━━━ DATA ━━━

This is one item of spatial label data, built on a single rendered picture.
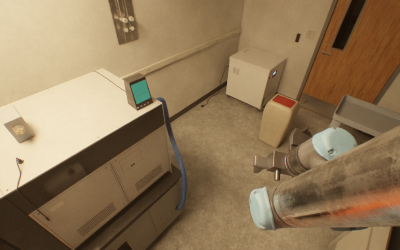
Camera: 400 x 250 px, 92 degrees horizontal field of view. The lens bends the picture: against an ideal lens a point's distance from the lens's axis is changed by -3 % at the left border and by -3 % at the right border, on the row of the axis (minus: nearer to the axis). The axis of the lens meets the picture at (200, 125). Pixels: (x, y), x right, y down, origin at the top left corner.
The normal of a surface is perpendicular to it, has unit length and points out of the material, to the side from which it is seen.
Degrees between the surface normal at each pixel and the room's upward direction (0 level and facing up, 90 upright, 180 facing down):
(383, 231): 0
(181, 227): 0
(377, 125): 0
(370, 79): 90
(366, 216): 104
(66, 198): 90
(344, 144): 24
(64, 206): 90
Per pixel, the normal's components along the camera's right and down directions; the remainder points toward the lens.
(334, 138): 0.06, -0.40
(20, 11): 0.76, 0.44
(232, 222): 0.01, -0.74
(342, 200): -0.91, 0.34
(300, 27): -0.65, 0.50
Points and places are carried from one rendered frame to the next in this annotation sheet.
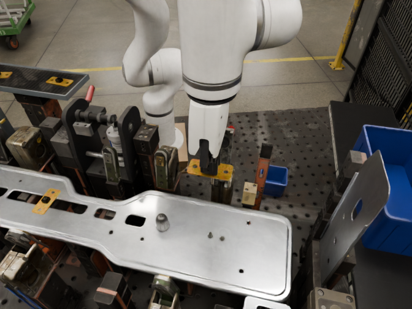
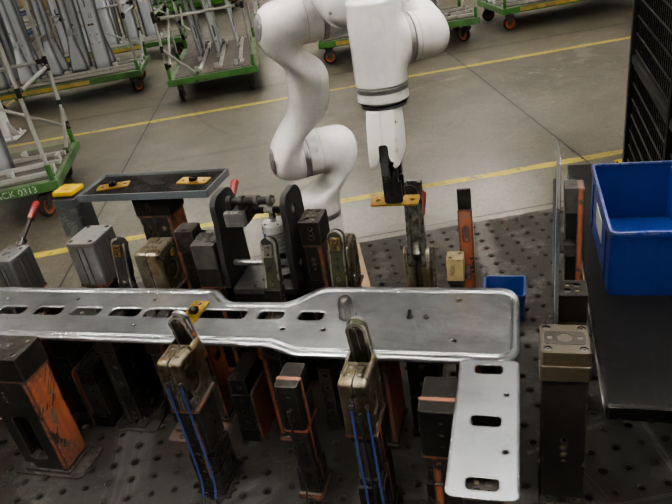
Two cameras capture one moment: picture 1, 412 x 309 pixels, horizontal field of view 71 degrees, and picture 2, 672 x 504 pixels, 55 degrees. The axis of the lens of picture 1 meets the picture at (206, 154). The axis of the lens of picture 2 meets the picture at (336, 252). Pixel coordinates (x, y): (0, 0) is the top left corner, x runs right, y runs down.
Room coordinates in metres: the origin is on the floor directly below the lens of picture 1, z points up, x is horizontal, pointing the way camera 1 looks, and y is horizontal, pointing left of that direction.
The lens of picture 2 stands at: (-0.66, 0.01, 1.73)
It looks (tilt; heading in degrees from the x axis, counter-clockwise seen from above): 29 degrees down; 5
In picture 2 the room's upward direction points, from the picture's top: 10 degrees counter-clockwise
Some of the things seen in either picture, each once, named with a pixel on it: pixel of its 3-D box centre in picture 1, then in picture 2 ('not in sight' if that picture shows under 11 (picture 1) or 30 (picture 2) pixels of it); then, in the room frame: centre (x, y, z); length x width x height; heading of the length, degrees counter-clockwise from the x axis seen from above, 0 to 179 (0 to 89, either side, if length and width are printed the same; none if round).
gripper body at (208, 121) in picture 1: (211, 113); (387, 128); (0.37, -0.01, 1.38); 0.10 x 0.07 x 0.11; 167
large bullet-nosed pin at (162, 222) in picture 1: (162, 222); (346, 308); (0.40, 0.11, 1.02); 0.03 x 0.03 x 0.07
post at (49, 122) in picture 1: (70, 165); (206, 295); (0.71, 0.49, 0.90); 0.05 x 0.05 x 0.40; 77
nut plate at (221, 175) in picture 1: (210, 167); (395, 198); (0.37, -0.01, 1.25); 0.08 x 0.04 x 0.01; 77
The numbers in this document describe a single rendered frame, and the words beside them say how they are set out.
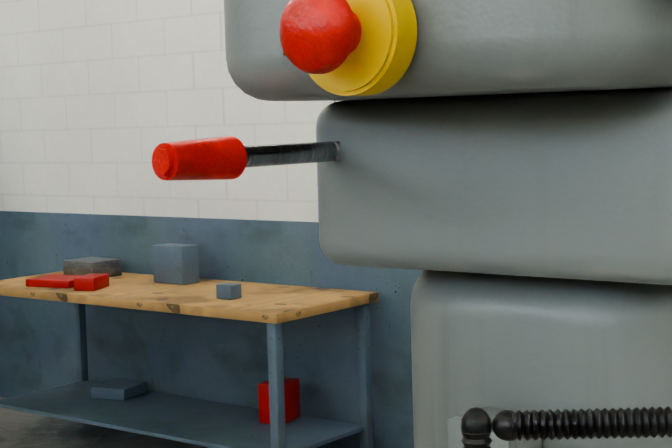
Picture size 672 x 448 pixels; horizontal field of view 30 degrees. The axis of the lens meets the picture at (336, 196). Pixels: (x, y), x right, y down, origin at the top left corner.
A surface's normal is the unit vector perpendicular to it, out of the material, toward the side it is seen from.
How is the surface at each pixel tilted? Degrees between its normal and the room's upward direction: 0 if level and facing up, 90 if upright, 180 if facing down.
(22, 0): 90
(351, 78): 90
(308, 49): 94
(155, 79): 90
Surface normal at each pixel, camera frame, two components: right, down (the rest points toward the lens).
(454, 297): -0.58, -0.32
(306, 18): -0.58, -0.01
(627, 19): 0.40, 0.04
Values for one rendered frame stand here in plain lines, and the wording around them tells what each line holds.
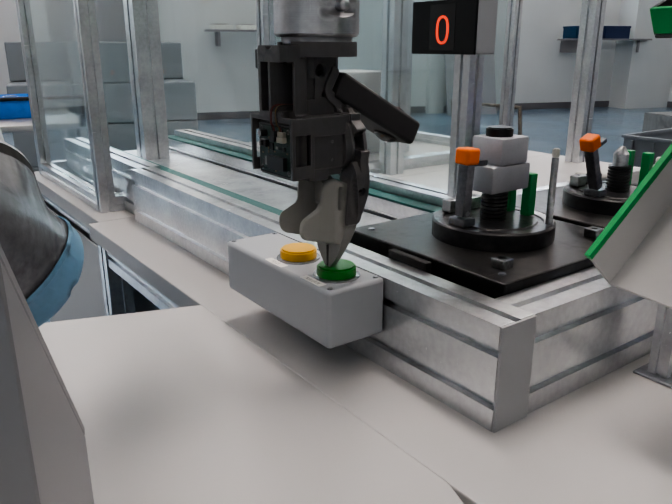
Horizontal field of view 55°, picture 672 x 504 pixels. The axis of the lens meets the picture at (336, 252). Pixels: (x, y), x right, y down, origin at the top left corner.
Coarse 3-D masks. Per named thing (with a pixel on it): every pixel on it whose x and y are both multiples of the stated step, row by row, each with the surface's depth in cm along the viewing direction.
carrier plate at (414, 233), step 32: (384, 224) 80; (416, 224) 80; (416, 256) 69; (448, 256) 68; (480, 256) 68; (512, 256) 68; (544, 256) 68; (576, 256) 68; (480, 288) 63; (512, 288) 61
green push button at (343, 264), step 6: (318, 264) 66; (324, 264) 65; (336, 264) 65; (342, 264) 65; (348, 264) 65; (354, 264) 66; (318, 270) 64; (324, 270) 64; (330, 270) 64; (336, 270) 63; (342, 270) 64; (348, 270) 64; (354, 270) 64; (324, 276) 64; (330, 276) 64; (336, 276) 63; (342, 276) 64; (348, 276) 64
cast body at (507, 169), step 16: (496, 128) 71; (512, 128) 72; (480, 144) 72; (496, 144) 71; (512, 144) 71; (496, 160) 71; (512, 160) 72; (480, 176) 72; (496, 176) 71; (512, 176) 72; (528, 176) 74; (496, 192) 71
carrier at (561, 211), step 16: (624, 160) 88; (576, 176) 92; (608, 176) 89; (624, 176) 88; (640, 176) 91; (544, 192) 98; (560, 192) 98; (576, 192) 89; (592, 192) 86; (608, 192) 89; (624, 192) 88; (544, 208) 88; (560, 208) 88; (576, 208) 88; (592, 208) 86; (608, 208) 84; (576, 224) 82; (592, 224) 80
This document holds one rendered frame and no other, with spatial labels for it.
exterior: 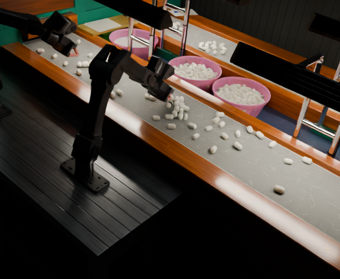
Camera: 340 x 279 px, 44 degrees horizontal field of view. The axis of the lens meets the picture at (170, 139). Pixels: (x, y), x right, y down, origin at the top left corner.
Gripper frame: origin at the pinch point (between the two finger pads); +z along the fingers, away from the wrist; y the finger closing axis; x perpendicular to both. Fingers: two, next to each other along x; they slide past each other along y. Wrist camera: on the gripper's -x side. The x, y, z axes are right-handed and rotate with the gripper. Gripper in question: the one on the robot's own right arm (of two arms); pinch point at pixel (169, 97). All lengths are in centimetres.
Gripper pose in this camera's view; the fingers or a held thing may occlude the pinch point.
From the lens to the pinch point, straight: 182.1
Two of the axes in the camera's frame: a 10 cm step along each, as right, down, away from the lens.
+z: 4.5, 2.5, 8.5
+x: -5.2, 8.5, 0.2
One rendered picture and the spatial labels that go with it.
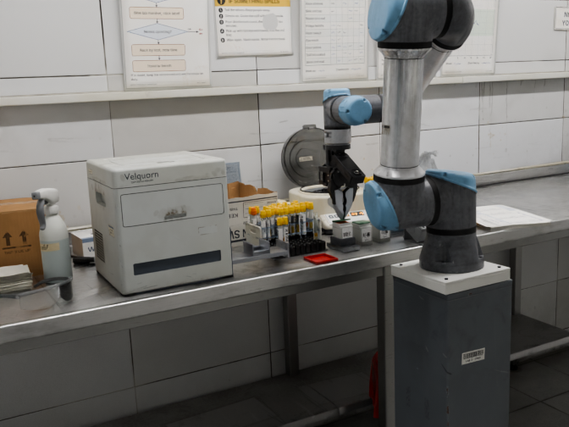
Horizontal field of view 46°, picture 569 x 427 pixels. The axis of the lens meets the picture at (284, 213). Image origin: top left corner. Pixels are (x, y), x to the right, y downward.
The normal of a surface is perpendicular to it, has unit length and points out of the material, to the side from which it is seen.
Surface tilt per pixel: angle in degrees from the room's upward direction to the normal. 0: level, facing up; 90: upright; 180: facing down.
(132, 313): 90
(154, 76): 93
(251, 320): 90
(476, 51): 93
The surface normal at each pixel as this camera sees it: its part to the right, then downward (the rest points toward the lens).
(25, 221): 0.40, 0.13
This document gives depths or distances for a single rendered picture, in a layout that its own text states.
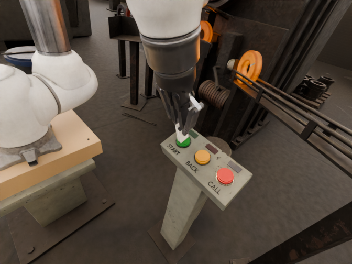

━━━

THE PROBLEM -> After reading the entries above, state how many lines hold the word "plate", with no text besides the number.

ANSWER SPACE -> 2